Start of Extracted material

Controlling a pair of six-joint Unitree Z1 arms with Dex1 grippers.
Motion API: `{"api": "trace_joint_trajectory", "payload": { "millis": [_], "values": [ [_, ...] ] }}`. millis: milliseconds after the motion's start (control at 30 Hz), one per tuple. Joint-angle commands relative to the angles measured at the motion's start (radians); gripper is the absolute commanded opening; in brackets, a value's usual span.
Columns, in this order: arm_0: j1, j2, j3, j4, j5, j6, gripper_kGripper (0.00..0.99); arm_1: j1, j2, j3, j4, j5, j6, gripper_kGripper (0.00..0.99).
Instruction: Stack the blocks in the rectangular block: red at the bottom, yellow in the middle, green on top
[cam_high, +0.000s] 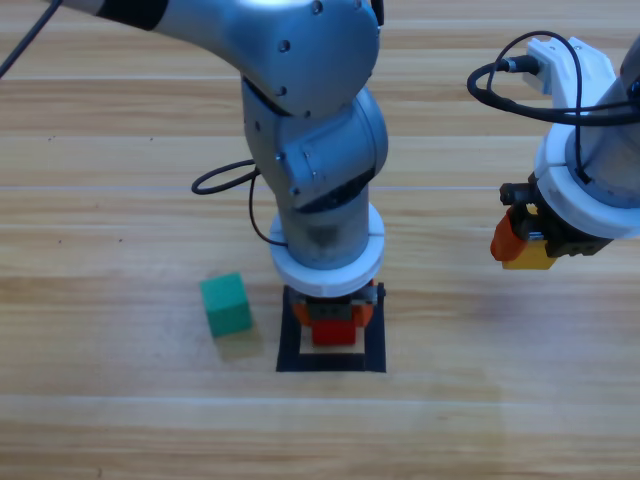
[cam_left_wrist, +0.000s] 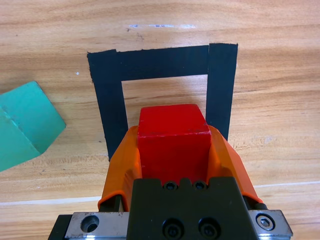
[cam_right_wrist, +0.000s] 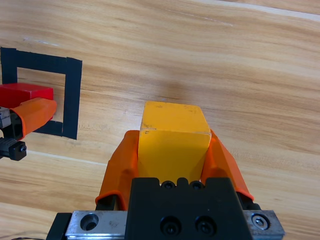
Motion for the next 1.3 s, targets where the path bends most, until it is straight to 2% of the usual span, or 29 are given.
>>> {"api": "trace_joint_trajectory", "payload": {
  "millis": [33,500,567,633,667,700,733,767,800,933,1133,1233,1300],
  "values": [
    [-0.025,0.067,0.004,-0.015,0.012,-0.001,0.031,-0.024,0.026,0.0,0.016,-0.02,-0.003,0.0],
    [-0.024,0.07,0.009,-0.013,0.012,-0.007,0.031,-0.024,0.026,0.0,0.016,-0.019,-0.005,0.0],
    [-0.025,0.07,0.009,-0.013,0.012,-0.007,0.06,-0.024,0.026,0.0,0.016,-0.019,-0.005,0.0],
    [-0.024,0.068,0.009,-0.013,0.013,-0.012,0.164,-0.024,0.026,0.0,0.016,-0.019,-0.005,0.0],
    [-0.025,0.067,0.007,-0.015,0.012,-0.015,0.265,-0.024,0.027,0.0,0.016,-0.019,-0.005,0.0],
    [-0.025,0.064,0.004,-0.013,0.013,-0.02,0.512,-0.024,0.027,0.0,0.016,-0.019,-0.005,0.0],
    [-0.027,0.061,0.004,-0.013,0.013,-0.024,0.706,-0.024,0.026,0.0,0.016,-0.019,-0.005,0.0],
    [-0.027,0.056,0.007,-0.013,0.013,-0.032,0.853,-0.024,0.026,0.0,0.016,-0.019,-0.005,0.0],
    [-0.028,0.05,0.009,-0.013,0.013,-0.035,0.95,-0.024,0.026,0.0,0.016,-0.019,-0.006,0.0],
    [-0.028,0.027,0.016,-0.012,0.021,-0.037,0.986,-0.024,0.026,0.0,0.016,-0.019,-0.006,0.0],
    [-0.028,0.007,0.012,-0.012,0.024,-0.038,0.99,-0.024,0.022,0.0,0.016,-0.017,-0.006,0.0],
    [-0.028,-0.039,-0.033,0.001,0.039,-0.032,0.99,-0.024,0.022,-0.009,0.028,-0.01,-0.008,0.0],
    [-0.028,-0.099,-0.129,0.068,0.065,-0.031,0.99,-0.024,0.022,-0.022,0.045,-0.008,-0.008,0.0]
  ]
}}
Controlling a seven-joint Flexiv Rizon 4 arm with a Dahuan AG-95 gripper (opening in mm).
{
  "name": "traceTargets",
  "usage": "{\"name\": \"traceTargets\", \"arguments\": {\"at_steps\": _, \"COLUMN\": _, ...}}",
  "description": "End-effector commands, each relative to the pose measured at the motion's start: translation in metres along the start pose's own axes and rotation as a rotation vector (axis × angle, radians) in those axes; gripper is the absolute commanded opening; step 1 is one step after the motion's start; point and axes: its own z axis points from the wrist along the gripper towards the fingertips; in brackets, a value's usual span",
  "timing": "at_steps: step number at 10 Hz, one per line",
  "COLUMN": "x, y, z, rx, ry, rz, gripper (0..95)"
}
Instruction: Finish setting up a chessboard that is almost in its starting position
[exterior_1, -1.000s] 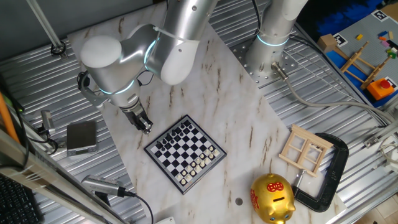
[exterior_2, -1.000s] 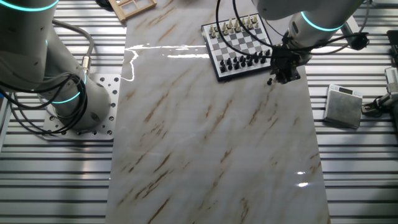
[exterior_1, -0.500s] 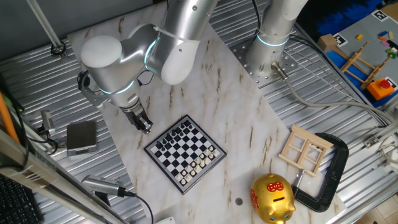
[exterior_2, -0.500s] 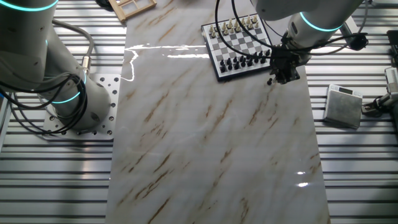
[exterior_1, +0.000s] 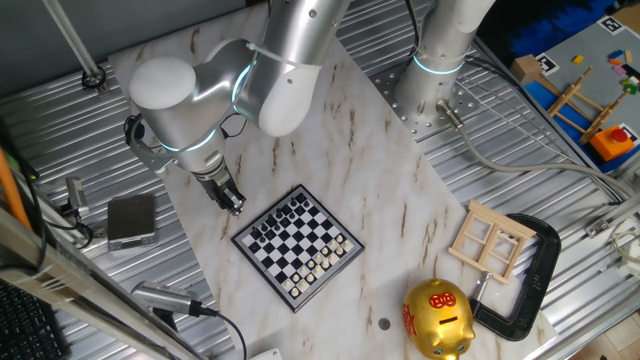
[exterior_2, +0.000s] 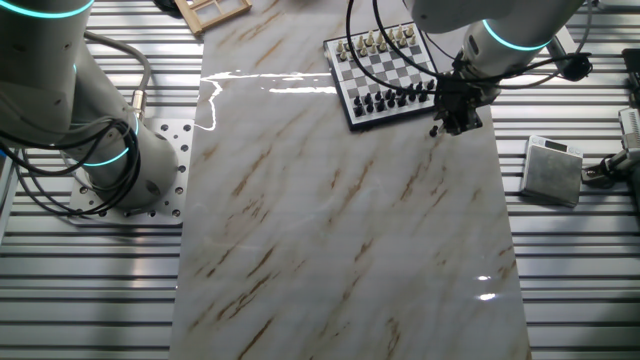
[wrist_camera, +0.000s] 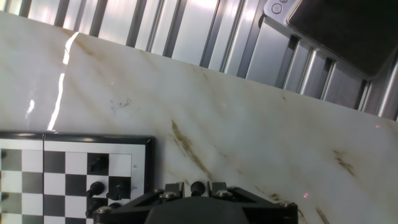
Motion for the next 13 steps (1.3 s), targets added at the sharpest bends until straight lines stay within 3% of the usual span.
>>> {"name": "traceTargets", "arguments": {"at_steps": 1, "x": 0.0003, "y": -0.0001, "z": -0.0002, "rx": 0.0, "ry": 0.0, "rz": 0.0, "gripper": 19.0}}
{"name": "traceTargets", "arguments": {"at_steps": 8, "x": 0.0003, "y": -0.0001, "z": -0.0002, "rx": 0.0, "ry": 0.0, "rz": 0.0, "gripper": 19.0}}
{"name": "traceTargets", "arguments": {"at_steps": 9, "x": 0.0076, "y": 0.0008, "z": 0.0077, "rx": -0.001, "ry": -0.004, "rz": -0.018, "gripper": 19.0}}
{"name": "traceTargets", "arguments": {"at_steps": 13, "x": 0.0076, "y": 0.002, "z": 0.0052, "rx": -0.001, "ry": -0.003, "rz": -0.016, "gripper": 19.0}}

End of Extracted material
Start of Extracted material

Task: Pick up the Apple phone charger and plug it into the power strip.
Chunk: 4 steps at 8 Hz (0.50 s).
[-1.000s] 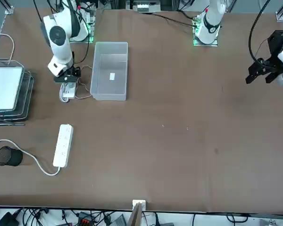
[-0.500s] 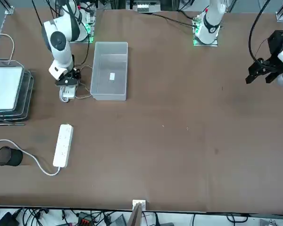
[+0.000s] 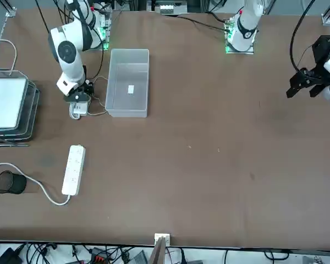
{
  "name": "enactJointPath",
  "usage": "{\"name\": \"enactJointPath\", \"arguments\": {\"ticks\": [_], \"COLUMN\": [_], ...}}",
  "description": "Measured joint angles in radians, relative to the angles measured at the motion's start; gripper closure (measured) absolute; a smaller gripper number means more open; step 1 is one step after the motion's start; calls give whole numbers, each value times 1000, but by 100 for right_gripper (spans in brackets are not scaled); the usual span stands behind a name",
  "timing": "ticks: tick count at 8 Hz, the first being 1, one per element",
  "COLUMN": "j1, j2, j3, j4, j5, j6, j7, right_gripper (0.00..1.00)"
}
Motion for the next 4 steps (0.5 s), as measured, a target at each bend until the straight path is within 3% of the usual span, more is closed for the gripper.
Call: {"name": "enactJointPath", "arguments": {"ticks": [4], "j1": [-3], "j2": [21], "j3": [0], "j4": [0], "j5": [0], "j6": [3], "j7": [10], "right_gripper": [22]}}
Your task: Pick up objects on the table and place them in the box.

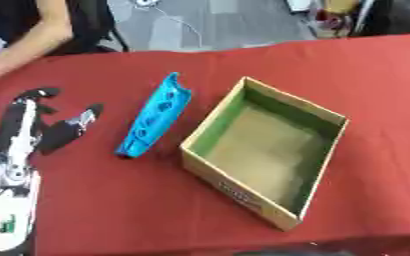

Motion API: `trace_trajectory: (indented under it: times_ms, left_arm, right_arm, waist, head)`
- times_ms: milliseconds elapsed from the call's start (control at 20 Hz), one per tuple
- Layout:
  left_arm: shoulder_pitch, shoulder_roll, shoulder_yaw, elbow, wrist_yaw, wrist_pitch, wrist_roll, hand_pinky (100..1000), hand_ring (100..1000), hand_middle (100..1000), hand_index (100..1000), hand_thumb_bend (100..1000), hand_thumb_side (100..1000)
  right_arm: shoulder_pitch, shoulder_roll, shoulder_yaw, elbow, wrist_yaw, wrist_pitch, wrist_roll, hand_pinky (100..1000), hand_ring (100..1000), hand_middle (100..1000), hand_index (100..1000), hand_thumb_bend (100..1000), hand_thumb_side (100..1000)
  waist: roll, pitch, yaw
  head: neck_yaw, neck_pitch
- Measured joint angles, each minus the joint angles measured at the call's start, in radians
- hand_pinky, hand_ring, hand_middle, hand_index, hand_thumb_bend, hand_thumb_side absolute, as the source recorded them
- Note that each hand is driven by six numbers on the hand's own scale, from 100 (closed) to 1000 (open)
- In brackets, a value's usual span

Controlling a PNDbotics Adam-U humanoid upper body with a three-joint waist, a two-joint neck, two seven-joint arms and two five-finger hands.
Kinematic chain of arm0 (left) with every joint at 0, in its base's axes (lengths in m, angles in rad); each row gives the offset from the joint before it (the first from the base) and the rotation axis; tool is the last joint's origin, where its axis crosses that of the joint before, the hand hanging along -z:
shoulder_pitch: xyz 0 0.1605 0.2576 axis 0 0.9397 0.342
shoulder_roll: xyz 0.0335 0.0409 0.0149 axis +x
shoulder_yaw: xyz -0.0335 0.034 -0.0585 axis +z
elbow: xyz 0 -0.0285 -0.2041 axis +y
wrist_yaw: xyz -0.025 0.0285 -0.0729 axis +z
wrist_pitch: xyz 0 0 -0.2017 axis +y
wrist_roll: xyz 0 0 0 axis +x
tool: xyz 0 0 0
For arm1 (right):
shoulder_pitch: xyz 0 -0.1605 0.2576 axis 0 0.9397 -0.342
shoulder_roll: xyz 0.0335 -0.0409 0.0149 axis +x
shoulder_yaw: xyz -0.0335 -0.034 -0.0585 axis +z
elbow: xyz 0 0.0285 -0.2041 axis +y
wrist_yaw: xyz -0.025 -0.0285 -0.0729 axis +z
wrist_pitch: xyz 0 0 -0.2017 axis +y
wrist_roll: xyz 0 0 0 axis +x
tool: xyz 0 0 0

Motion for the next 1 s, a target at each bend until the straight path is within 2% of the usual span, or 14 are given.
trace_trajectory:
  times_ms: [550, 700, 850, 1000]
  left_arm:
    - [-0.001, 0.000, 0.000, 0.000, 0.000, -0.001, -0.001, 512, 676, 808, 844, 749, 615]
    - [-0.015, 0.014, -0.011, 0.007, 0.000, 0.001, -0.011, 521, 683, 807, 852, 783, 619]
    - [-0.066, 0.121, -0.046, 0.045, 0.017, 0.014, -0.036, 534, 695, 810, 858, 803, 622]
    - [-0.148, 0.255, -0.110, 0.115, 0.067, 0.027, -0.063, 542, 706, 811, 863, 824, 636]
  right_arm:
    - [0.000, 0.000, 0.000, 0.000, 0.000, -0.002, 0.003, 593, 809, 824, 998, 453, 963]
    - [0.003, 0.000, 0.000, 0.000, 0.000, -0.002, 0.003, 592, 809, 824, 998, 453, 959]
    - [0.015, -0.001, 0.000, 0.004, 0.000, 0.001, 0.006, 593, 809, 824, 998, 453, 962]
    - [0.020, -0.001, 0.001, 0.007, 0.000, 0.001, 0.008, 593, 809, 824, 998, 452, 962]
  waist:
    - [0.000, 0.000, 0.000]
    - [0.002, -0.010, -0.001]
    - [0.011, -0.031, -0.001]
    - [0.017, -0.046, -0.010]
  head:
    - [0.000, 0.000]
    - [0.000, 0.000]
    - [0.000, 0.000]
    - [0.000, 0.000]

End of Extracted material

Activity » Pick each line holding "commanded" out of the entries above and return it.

Response »
Motion API: `{"api": "trace_joint_trajectory", "payload": { "millis": [_], "values": [ [_, ...] ] }}`. millis: milliseconds after the motion's start (control at 30 Hz), one per tuple. Joint-angle commands relative to the angles measured at the motion's start (radians); gripper is the absolute commanded opening; in brackets, a value's usual span.
  "description": "End-effector commands, each relative to the pose measured at the motion's start: translation in metres along the start pose's own axes and rotation as a rotation vector (axis × angle, radians) in those axes; gripper is the absolute commanded opening; step 1 is one step after the motion's start; point and axes: its own z axis points from the wrist along the gripper towards the fingertips; in brackets, a value's usual span",

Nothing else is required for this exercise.